Nell’imprudenza di un’acrobazia, c’è un brivido che squarcia l’anestesia della pura sopravvivenza; c’è una risata lunga il tempo di un’orbita nella polvere.
Check point, valichi chiusi: lungo i quarantadue chilometri della Striscia di Gaza, una brutale disciplina urbanistica estende il campo militare al tessuto urbano.
Lo sguardo non incontra che barriere al suo dispiegarsi; l’orizzonte è chiuso.
Il Parkour è per i ragazzi palestinesi la possibilità di staccarsi da terra, di conservare la propria possibilità di alzare lo sguardo e di più, di andare oltre, volteggiare sui palazzi martoriati, riappropriarsi dello spazio.
Make my way back home when I learn to fly high
Di Parkour abbiamo chiacchierato con Andrea Valitutti, socio fondatore di Insight Parkour, associazione nata a fine 2017 dall’idea di cinque ragazzi appassionati, che hanno voluto dar vita alla loro crew. L’associazione è registrata ufficialmente presso il CONI dal 2018, che ha da pochi anni riconosciuto a pieno titolo il Parkour come Sport.
Il Parkour, nella sua definizione più essenziale, consiste nell’abilità di compiere un percorso da un punto A ad un punto B con maggior fluidità, originalità, velocità ed efficienza possibili.
Ma, ci dice Andrea che, se volessimo tentare una definizione “emotiva” del Parkour, potremmo affidarci alla parola danza. Ha molto a che fare con la performance, ma soprattutto con la creatività.
L’attitudine a costruire un percorso mentale che non segua le strade prestabilite abitua a rompere la rigidità degli schemi in qualunque ambito essi si presentino. È la rigidità del pensiero, prospettica, la prima barriera a dover essere sorvolata.
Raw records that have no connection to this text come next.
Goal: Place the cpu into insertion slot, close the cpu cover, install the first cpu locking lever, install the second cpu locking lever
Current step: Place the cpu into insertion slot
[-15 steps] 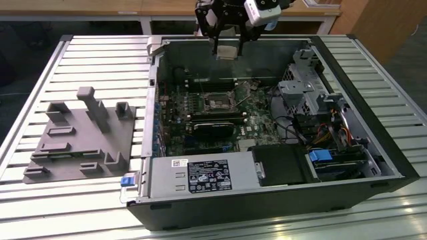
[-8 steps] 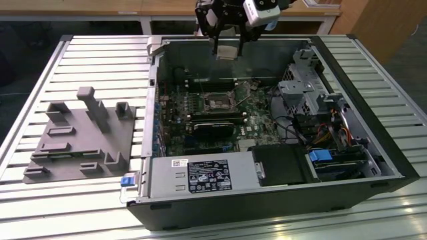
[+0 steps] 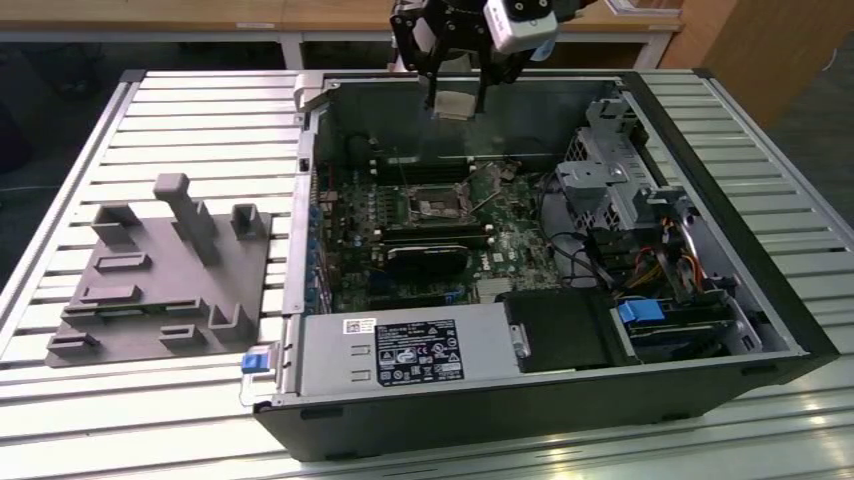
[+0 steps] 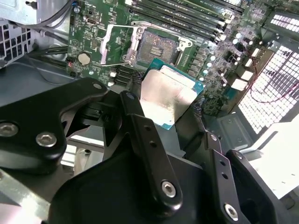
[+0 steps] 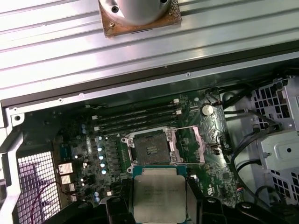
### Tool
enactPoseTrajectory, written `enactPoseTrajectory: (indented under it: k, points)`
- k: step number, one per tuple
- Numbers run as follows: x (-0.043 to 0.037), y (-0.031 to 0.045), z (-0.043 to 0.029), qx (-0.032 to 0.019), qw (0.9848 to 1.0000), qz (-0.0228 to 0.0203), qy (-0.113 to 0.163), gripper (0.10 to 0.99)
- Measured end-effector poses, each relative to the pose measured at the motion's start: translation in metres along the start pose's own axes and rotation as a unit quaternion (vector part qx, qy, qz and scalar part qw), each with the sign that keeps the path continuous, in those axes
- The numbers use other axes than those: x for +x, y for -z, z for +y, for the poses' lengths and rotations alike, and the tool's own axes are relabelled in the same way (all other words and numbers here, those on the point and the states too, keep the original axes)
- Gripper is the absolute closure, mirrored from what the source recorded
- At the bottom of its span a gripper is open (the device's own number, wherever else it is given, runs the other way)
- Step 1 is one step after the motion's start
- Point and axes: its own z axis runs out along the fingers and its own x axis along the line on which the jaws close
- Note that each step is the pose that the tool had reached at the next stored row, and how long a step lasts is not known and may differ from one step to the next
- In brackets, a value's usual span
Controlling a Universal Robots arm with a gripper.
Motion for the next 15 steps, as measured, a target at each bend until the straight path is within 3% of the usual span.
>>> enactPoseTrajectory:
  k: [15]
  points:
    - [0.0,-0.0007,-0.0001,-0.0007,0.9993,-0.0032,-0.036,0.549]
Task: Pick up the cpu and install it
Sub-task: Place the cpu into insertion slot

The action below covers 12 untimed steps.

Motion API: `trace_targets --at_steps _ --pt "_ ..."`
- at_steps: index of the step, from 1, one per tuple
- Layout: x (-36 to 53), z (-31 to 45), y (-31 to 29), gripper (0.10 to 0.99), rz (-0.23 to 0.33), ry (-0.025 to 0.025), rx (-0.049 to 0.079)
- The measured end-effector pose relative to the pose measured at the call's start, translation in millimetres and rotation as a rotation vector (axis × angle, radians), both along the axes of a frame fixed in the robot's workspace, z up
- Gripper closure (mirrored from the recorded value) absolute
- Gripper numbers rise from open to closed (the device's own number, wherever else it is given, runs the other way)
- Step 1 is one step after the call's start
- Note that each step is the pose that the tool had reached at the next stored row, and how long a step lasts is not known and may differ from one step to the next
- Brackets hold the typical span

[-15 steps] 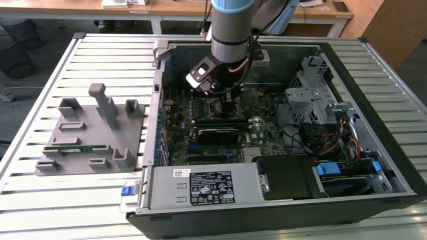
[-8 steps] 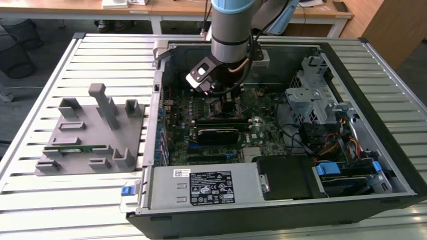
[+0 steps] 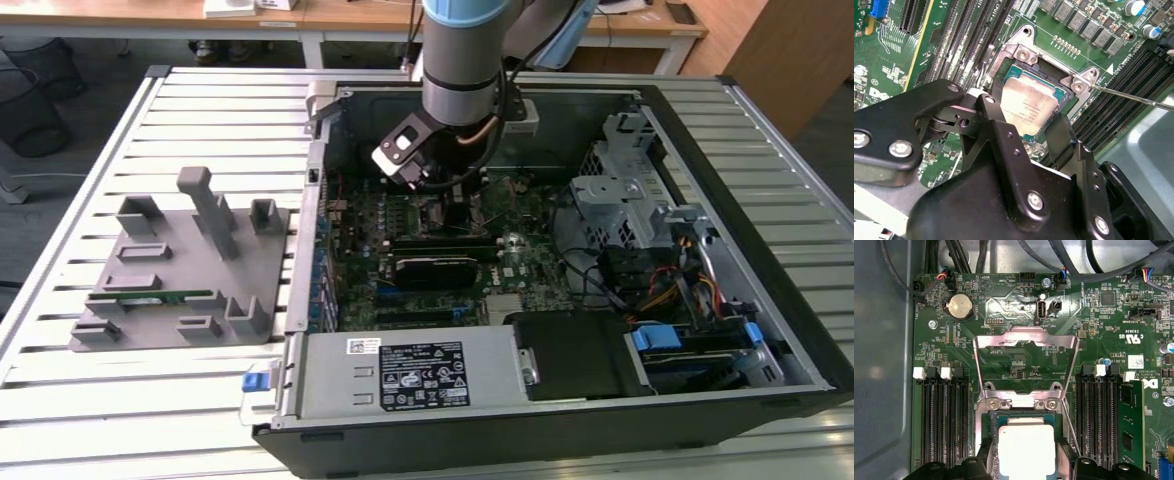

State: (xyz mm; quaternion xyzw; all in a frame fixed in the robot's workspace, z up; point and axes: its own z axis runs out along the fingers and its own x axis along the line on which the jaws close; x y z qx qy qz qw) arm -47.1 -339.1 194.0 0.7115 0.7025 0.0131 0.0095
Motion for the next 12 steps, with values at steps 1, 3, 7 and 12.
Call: trace_targets --at_steps 1,3,7,12 --pt "0.0 -0.2 0.5 0.475 0.000 0.0000 0.000" --pt "0.0 -0.6 1.6 0.475 0.000 0.0000 0.000" --pt "0.0 -1.9 3.2 0.475 0.000 0.0000 0.001" --pt "0.0 -1.9 3.3 0.475 0.000 0.0000 0.000"
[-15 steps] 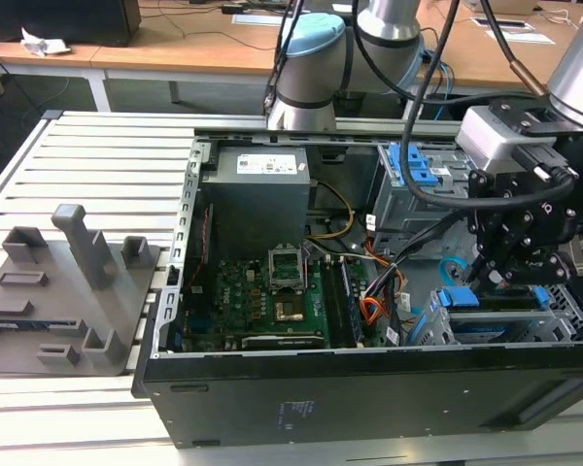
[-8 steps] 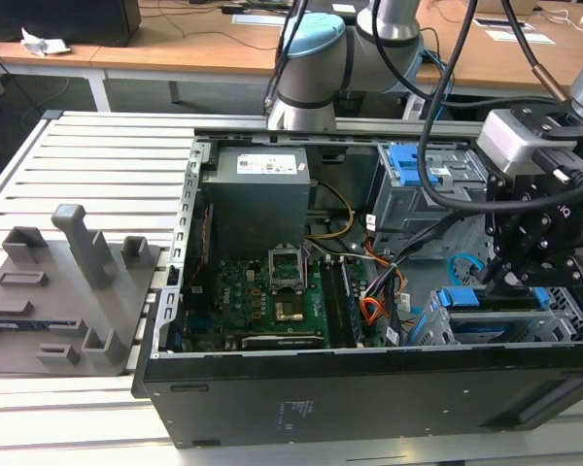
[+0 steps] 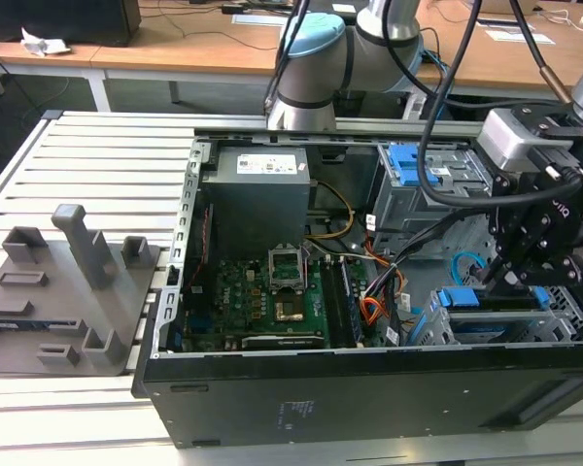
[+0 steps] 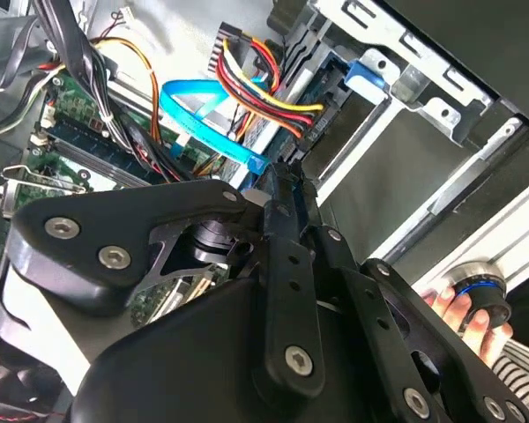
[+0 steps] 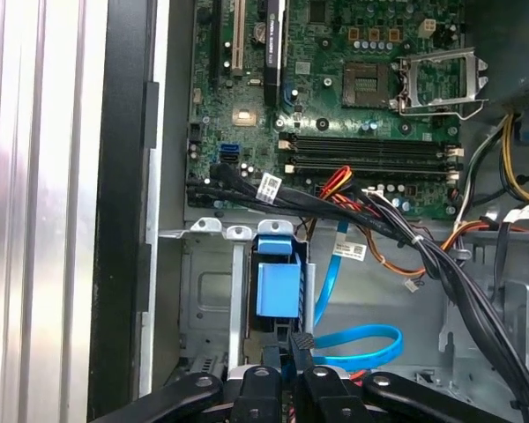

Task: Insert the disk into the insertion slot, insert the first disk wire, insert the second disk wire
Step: 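Insert the second disk wire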

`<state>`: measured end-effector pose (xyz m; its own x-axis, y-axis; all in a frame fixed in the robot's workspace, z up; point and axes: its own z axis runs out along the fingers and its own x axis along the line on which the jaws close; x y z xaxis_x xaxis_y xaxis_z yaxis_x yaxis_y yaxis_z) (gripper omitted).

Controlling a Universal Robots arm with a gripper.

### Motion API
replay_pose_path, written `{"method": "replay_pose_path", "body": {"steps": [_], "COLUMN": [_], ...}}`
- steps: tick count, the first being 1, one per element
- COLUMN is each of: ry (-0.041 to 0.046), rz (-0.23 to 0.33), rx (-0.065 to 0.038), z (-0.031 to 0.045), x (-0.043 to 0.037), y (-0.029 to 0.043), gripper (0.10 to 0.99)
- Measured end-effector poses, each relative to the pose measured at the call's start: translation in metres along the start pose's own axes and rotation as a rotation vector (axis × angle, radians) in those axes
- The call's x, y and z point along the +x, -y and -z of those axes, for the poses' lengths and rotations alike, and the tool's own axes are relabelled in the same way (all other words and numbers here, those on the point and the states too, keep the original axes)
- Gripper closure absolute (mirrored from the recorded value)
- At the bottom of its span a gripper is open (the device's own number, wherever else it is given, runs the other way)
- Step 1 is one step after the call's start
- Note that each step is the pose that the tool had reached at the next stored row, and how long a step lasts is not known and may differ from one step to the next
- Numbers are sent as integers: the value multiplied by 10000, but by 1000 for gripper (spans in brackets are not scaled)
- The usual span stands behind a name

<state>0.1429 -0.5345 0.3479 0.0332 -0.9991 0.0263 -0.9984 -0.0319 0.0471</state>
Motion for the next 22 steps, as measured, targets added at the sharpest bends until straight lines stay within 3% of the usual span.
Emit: {"method": "replay_pose_path", "body": {"steps": [22], "ry": [-7], "rz": [-17], "rx": [-2], "z": [-114], "x": [-25], "y": [58], "gripper": [925]}}
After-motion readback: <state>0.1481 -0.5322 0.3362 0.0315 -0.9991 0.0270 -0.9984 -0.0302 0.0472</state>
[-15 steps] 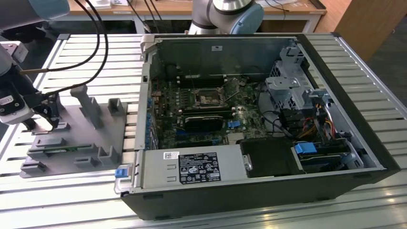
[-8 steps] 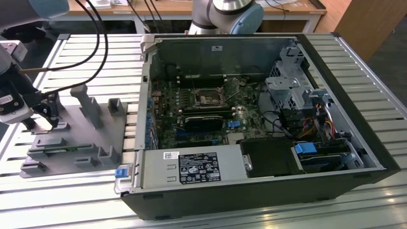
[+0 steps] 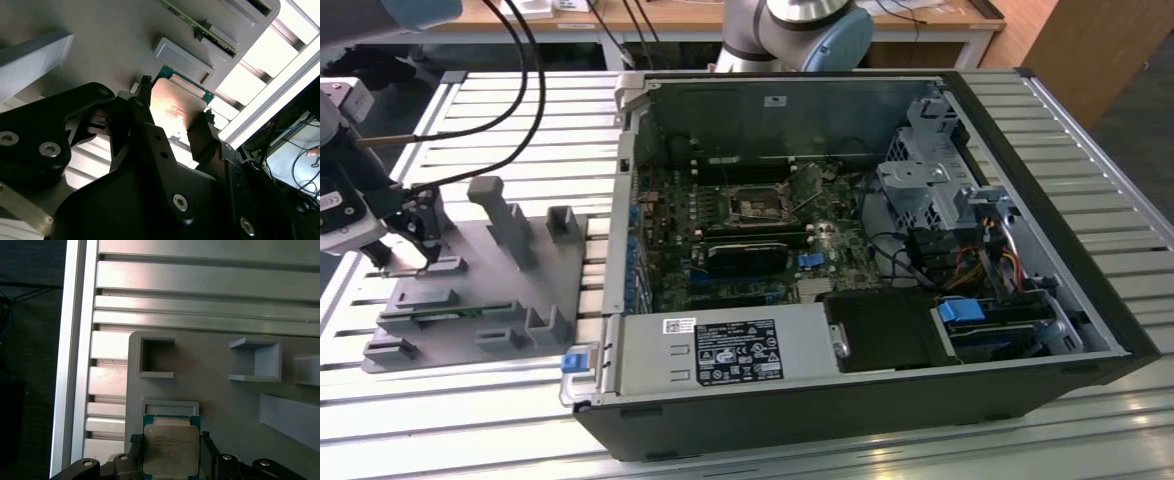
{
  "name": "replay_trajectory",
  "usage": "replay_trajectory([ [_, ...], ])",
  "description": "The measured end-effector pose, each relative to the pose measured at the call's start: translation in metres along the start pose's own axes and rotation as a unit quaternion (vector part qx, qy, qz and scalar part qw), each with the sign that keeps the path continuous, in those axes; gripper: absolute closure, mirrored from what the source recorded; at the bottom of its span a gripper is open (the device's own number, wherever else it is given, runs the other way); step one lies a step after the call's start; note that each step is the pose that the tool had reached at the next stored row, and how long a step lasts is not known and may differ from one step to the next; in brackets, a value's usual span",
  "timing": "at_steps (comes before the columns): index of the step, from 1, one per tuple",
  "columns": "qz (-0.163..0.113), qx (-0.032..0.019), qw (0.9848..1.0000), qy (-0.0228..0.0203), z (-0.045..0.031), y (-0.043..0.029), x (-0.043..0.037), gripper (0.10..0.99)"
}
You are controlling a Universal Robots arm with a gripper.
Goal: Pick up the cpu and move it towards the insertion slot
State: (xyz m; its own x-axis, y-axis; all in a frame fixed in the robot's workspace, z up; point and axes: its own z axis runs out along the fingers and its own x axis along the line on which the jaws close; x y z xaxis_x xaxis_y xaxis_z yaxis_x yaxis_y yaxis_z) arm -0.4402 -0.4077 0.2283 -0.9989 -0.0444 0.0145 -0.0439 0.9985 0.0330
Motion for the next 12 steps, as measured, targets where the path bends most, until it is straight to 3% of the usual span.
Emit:
replay_trajectory([
  [12, 0.0, 0.0, 1.0, 0.0, -0.007, 0.0011, 0.0, 0.545],
])
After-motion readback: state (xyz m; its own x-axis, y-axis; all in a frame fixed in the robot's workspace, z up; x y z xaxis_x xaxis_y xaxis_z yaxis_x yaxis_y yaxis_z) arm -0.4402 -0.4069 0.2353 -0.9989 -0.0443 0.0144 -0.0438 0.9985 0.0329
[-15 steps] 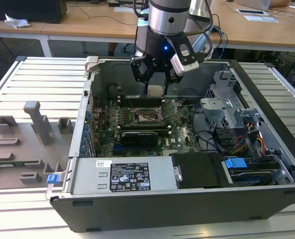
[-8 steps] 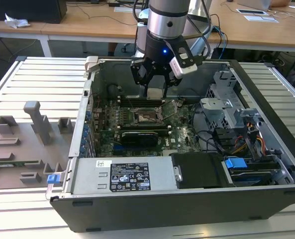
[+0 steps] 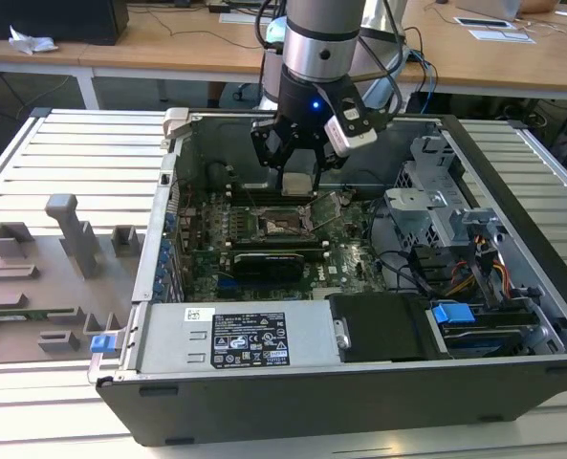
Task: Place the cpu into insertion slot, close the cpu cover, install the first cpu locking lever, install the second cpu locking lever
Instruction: 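Place the cpu into insertion slot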
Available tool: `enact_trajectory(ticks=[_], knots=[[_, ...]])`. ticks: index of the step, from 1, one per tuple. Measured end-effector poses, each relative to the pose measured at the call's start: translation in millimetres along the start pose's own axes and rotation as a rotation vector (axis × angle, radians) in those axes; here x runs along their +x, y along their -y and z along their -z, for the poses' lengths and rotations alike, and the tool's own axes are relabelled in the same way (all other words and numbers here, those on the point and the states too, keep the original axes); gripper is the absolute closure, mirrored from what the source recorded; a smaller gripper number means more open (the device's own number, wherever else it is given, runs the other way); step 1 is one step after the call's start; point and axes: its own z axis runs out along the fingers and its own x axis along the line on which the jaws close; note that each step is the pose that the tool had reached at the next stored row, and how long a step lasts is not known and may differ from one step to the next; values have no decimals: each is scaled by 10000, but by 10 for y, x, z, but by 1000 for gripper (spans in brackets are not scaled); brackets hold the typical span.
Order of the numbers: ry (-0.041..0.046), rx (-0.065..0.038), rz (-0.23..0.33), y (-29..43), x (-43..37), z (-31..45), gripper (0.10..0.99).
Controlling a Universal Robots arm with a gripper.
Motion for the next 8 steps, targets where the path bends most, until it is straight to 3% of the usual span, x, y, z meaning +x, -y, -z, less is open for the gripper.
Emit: enact_trajectory(ticks=[8], knots=[[0,1,0,4,-1,-77,545]])
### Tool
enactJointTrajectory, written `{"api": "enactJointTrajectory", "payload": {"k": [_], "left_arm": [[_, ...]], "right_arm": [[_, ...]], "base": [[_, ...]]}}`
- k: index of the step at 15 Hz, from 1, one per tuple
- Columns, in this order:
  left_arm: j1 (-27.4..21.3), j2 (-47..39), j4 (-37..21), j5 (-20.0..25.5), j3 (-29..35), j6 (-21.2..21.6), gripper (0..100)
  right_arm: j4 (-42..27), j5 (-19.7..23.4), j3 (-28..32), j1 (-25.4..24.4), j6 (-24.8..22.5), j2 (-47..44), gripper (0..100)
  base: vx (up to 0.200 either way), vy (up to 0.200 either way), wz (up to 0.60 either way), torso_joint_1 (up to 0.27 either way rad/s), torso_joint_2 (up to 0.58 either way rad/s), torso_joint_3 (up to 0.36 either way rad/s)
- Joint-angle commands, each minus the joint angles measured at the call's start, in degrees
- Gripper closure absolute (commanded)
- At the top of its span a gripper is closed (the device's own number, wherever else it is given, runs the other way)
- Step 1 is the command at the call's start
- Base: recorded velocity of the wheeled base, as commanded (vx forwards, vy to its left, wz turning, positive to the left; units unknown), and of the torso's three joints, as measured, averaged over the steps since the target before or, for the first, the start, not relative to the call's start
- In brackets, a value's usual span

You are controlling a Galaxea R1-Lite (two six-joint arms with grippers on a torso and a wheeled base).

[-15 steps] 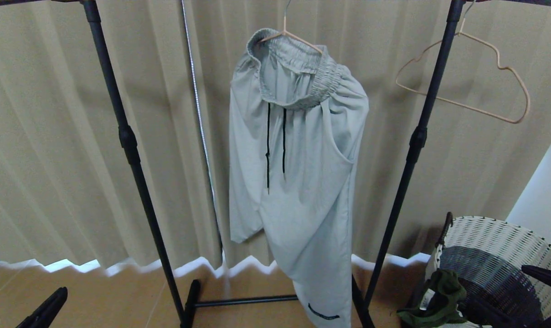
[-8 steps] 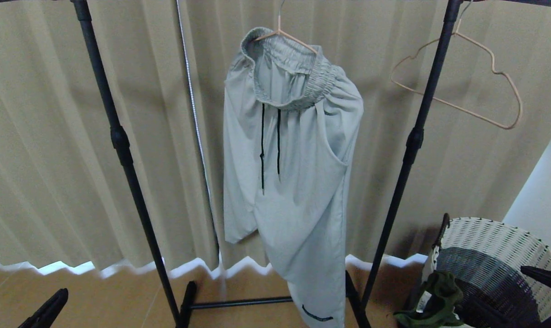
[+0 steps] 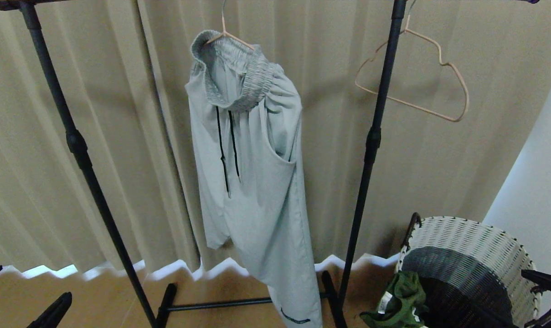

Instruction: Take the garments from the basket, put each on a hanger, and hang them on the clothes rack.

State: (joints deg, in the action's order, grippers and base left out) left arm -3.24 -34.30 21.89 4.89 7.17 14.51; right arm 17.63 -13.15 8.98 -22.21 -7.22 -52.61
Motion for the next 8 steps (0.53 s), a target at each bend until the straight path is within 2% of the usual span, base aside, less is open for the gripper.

Andrea Valitutti, oltre ad insegnare Parkour a giovani e meno giovani, è dottore in Neuroscienze. Proprio sul Parkour ha indirizzato alcune ricerche scientifiche che dimostrano come questa disciplina abbia concrete ripercussioni al livello di neuroplasticità. Ovvero, se qualunque sport comporta un generale miglioramento delle connessioni cerebrali da un punto di vista motorio, il Parkour ha altresì un effetto di miglioramento prospettico. Riesce, cioè, a potenziare la creatività individuale.
Individuale è il modo in cui, al livello meramente pratico, il Parkour si svolge; perciò, chiedo ad Andrea, qual è il nesso tra il singolo e la crew?
Sotto l’aspetto relazionale, il Parkour secondo Andrea è interpretabile come interindividuale. Vale a dire che sei tu, solo, a dover saltare l’ostacolo, ma le persone che hai accanto hanno un ruolo fondamentale. Non solo come supporto, ma come creatori e depositari di uno spirito di condivisione che va oltre la semplice costituzione di una squadra.
Dicevamo, Parkour come rottura del percorso prefissato, Parkour come immaginazione, ma, prima ancora, Parkour come strada.
È questo l’elemento da cui parte e a cui tende sempre. Gli allenamenti, seppur implementati nelle fasi iniziali da supporti ed elementi protettivi “artificiali”, non possono prescindere dall’impalcatura urbana, che resta il campo di gioco privilegiato di questa meravigliosa gara… di immaginazione.
Ringrazio Andrea, che prima di chiudere mi svela però questo motto:
“Se hai paura di cadere, cadi perché hai paura.”